After Figure 1, this seems to be consistently called the “web portal” (sec 2.6 and 4). In the API doc it is called a "user portal." It would be great to unify the terminology across the documents as a whole.

Benjamin Kaduk Discuss

Discuss (2020-06-08)
(1) and (2) should be easy to fix; (3) may well be "fixed" by telling me
I'm too naive :)

(1) Given that section 1 describes other options, the abstract should not
limit to just DHCP and RA as options for provisioning the API URL.

(2) Section 4.1 says that:

   5.  The Captive Portal API server indicates to the Enforcement Device
       that the User Equipment is allowed to access the external
       network.

but I believe this should be the "Captive Portal Server" (or, as the
previous point has it, the "web portal").

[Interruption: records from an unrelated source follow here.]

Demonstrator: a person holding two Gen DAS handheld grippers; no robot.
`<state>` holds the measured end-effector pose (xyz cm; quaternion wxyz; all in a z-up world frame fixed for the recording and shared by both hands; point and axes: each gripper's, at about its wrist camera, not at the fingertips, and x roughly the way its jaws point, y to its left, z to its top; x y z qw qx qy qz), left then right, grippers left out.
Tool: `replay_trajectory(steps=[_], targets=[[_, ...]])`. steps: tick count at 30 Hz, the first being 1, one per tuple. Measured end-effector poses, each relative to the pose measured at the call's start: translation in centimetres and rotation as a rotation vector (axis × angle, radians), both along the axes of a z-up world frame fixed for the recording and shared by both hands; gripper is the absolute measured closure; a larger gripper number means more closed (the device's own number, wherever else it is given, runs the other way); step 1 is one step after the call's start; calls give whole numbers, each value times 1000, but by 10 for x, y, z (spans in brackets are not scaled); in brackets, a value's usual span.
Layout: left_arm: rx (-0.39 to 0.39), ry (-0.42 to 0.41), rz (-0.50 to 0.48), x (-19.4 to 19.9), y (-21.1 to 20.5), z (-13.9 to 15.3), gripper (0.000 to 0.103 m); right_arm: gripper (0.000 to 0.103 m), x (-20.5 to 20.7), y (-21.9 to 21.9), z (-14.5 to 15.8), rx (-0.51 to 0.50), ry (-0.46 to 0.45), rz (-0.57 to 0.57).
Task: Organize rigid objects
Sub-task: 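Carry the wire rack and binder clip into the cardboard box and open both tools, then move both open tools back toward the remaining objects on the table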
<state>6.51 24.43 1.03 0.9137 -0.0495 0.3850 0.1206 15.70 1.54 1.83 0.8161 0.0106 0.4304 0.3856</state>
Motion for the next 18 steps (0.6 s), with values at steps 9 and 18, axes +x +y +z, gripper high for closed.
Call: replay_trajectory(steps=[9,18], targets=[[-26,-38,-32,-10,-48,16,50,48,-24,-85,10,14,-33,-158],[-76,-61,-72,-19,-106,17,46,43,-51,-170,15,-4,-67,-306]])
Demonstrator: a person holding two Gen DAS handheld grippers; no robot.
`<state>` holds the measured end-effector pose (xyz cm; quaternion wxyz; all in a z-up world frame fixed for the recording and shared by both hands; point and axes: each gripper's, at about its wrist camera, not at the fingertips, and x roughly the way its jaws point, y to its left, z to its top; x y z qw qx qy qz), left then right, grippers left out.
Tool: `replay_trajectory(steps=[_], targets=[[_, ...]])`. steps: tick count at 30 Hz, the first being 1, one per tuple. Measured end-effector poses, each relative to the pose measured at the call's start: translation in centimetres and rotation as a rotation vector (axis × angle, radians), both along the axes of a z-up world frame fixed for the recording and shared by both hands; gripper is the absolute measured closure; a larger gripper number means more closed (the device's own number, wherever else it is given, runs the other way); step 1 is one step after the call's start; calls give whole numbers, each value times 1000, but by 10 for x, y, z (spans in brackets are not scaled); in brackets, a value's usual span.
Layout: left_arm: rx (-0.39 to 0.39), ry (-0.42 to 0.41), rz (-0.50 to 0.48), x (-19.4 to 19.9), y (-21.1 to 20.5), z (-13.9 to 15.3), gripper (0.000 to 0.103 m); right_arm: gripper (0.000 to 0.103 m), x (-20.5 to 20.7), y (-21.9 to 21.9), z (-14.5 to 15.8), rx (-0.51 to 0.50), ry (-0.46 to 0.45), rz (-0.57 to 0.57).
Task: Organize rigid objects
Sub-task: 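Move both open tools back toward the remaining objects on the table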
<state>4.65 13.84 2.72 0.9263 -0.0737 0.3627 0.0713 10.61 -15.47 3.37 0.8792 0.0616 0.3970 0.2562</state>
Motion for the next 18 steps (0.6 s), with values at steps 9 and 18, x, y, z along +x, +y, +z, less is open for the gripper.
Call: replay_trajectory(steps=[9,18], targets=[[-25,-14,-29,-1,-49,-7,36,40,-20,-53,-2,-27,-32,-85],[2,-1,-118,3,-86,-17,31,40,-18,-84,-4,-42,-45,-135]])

(3) Probably a "discuss discuss", but ... in Section 1 we have:

   *  Solutions SHOULD NOT require the forging of responses from DNS or
      HTTP servers, or any other protocol.  In particular, solutions
      SHOULD NOT require man-in-the-middle proxy of TLS traffic.

I'd like to understand the motivation for this one a little better.
Naively, it seems like we could get away with "MUST NOT require" while
still allowing it to be done.  Am I missing something obvious?
Comment (2020-06-08)
I'd like to see some more discussion of which signals are authenticated
and how, and what kind of authorization checks are possible.  In
well-run networks DHCP and RA signals should be relatively trustworthy,
but clients don't always have a good indicator for whether a given
network falls into that category.  Are there (other) mechanisms that can
be used to give trust in the authenticity of a given Captive Portal API
URI and that that API is authorthorized to provide unconstrained access
for the network in question?  We require TLS for accessing the API
server, but (as I note inline) there are more details that can be given
about this TLS usage.  What can be done to authenticate and authorize
the Captive Portal Server?  Most importantly (and most appropriately for
an architecture document), which of these properties are strictly
required vs. merely optional?  These are not Discuss-level points
because an architecture does not strictly-speaking need to specify all
of them, but having some indication of how we plan to achieve them would
give greater confidence that this architecture will be a useful one.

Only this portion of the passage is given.